What do you get when you combine rushing river water, fine gravel, small pebbles and a narrow sandstone gorge, then stir continuously for many eons?
Often, the result will simply be a mixture of water, a river bed of pebbles and grit and rocks! But in the Sabie area of South Africa, this combination has worked together to create a most amazing natural feature.
Ailsa has set her challenge on the curvy aspects of life this week. In her post on “Where’s my backpack” she has included a variety of interesting images to trigger the imagination of her readers. But I doubt she knew she would be taken to have a closer look at a river bed in South Africa at what are sometimes called Giant’s Kettles or Giant’s Cauldrons, carved into the sides and the base of a red sandstone canyon.

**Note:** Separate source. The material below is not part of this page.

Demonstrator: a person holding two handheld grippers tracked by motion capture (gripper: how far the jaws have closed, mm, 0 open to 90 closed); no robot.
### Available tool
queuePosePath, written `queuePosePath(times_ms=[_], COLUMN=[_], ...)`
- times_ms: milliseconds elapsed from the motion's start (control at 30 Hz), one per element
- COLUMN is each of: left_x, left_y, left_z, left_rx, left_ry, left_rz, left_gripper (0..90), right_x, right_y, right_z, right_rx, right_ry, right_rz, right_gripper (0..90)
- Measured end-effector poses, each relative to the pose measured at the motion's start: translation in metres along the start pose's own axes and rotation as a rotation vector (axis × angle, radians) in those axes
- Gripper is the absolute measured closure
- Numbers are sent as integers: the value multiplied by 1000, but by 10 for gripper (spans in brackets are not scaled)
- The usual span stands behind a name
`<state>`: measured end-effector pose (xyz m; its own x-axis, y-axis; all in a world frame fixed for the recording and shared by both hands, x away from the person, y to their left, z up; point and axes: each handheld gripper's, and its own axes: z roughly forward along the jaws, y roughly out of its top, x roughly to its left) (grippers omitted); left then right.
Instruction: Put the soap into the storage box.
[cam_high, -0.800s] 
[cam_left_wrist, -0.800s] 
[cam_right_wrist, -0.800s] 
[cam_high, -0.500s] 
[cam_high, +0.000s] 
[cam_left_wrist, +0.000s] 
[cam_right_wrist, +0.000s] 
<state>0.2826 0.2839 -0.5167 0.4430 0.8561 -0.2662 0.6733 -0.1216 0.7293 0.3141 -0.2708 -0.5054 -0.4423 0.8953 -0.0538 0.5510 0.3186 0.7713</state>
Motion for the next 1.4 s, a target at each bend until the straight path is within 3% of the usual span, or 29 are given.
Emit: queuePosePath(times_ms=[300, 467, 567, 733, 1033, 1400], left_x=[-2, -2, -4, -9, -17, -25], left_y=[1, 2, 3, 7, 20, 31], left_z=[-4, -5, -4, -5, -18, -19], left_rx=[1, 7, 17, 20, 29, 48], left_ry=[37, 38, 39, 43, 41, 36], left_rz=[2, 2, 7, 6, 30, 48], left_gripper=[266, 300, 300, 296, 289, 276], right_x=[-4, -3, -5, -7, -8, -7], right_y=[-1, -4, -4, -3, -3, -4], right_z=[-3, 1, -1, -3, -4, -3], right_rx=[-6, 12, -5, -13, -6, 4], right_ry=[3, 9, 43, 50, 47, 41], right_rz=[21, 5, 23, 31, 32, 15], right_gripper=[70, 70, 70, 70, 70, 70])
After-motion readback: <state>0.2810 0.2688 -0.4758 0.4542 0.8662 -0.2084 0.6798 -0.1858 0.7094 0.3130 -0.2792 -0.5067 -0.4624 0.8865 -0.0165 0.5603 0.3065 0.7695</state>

The Blyde River joins with another river (the Treur River) within the Blyde River Canyon. (The names of the two rivers mean ‘Happy’ River and ‘Sad’ River respectively!) Where these two waterways meet, one still finds a riverbed in turmoil, with sand, river gravel and pebbles being vigorously swirled around in the water eddies as the water rushes through the constrictions and gaps of the riverbed.
Over many millennia, this aggressive, swirling action has caused the abrasive debris to scour out the sandstone rocks, so that they what is left, is a series of fascinating, perfectly curvy potholes! Bourke’s Luck Potholes!
Not only are these huge carved cylinders fascinating to see, but the colours of the rock contrast so beautifully with the colour of the water. Add to this the rushing water cascades and water falls, and you have a very stunning water feature.
Footbridges give fascinated folks a way of crossing of the rivers in a number of places presenting lots of opportunities to admire and appreciate this lovely place.
If anyone is wondering who Bourke was, Tom frequented this area in the 18th century looking for gold which he was convinced was in the area somewhere.
Unfortunately for him, he never did find it, unlike those who followed in his wake! But his name lives on…. irrespective of his ill fortunes!